Testamento vital reduz em 25% a probabilidade de idosos serem submetidos a tratamentos invasivos
Estudo do Journal of the American Geriatrics Society com 2.850 idosos indica que o testamento vital reduz em 25% tratamentos invasivos e em 31% as mortes hospitalares. Simultaneamente, Terezinha Monteiro Martinez e Alexandre Augusto e Souza publicaram um e-book sobre a organização do cuidado familiar à pessoa idosa
A utilização de diretivas antecipadas de vontade, conhecidas como testamento vital, reduz significativamente a exposição de pacientes idosos a tratamentos invasivos e prolongados. Um estudo divulgado pelo Journal of the American Geriatrics Society, que analisou 2.850 pessoas com 65 anos ou mais, revelou que a presença desse documento no prontuário eletrônico diminui em 25% a probabilidade de a pessoa ser submetida a cuidados de fim de vida desgastantes. Além disso, a incidência de óbitos em ambiente hospitalar foi 31% menor entre aqueles que formalizaram seus desejos médicos enquanto gozavam de plena capacidade mental.

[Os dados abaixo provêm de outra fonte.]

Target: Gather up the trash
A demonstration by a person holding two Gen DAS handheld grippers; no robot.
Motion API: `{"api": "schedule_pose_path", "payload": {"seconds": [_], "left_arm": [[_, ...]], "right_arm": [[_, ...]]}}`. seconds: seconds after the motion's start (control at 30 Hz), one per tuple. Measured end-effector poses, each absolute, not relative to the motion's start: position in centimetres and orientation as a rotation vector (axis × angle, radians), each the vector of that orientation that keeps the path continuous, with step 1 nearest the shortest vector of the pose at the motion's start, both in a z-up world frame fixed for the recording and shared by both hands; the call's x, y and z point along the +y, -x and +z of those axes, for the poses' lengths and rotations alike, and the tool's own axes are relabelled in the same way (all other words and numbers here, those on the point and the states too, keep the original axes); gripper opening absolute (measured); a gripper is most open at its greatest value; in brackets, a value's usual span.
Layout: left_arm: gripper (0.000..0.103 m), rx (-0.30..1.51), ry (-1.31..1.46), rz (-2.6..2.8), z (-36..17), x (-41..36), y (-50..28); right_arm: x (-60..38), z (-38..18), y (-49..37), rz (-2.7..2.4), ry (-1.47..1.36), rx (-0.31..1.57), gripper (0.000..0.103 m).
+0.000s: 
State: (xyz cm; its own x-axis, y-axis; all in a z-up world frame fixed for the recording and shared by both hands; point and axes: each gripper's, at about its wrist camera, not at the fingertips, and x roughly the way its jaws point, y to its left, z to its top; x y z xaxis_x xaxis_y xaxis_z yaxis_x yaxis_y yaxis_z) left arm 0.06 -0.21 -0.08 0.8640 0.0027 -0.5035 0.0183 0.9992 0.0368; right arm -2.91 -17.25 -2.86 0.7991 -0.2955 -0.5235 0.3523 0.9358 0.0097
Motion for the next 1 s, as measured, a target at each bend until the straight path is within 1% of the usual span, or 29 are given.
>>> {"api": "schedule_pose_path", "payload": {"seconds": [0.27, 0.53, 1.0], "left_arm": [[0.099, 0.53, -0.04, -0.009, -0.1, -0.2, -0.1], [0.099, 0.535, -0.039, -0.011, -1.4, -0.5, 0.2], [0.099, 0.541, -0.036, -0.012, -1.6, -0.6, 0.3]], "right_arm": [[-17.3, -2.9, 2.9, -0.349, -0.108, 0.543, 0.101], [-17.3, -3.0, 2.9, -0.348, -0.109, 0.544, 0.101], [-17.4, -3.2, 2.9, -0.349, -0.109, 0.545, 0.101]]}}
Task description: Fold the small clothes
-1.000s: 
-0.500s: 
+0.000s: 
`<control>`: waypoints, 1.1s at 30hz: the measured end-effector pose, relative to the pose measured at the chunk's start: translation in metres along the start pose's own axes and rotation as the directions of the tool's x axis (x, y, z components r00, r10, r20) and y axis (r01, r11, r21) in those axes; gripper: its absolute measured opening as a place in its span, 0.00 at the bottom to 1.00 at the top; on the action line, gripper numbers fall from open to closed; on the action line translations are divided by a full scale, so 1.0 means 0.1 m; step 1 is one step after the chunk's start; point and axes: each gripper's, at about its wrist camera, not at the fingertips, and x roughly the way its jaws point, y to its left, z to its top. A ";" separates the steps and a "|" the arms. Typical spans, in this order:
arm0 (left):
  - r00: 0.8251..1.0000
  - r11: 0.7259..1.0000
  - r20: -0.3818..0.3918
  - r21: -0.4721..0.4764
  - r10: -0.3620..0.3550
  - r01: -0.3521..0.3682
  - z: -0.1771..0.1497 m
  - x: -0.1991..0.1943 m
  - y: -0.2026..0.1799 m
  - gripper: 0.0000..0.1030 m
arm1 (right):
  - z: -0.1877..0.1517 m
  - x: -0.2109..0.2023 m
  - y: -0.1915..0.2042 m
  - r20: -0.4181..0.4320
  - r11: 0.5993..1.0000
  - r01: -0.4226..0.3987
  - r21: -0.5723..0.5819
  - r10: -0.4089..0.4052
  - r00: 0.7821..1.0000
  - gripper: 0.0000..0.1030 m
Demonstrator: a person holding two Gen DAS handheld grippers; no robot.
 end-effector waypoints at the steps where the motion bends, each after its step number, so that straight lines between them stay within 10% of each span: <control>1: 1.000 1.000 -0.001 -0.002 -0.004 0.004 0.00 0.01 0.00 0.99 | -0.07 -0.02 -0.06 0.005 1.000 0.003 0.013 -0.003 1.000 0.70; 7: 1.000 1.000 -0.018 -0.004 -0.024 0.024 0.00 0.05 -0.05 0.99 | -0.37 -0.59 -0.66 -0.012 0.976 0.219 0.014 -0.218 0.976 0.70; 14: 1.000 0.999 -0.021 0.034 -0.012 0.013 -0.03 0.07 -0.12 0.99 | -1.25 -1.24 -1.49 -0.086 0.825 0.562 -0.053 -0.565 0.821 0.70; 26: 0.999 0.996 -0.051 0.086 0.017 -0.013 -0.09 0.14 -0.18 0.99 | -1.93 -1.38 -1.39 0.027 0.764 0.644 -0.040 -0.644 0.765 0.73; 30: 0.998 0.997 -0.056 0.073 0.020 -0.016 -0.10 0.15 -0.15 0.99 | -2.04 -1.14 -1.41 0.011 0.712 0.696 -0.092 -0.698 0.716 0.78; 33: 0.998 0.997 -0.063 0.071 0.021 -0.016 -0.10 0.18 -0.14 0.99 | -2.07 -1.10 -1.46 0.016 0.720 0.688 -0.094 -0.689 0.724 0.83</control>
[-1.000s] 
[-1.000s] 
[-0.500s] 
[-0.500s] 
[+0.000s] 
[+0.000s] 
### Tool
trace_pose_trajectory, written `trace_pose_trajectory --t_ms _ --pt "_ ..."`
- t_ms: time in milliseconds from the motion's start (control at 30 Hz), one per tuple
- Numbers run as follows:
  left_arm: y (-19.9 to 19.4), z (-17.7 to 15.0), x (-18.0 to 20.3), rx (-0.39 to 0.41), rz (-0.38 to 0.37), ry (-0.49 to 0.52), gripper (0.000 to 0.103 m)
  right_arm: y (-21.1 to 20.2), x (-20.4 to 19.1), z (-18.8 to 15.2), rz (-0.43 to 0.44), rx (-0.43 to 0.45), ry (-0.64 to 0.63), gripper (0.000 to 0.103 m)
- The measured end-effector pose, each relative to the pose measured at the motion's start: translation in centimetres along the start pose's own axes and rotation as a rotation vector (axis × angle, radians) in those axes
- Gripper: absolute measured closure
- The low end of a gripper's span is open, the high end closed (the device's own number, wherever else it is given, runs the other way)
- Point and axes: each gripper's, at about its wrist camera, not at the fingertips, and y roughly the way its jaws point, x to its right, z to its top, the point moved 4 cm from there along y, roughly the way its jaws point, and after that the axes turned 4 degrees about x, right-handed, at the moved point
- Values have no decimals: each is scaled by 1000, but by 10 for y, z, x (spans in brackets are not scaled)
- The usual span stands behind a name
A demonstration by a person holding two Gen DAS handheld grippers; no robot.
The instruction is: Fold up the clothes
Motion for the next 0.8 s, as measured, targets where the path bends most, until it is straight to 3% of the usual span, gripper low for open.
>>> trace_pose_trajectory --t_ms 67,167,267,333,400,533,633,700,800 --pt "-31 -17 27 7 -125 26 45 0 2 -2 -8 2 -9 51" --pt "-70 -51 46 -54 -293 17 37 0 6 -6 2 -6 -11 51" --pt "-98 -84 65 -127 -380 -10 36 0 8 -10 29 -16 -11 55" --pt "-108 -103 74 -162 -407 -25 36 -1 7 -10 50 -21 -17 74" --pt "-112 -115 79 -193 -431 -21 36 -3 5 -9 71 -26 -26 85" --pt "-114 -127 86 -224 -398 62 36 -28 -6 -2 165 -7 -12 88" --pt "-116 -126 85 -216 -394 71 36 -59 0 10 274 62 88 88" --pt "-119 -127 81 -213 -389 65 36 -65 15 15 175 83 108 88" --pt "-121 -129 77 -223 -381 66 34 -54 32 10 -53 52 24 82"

Paralelamente à discussão sobre a finitude e a autonomia do paciente, a gerontóloga e assistente social Terezinha Monteiro Martinez, com experiência de 35 anos na coordenação de programas de cuidador social e preparação para a aposentadoria em Furnas Centrais Elétricas, publicou o e-book "O cuidado familiar à pessoa idosa: um guia social domiciliar". Escrito em parceria com o pedagogo e doutorando em educação Alexandre Augusto e Souza, o material orienta sobre a organização de redes de suporte e a gestão de arranjos familiares.
A obra aborda a assistência a idosos com demência e alerta para a prática do "cuidado improdutivo", caracterizado por uma postura de mando de quem cuida sobre o assistido, o que resulta no distanciamento dos vínculos afetivos. Como alternativa, os autores propõem a aplicação de uma empatia estruturada em três etapas para qualificar a relação entre cuidador e familiar.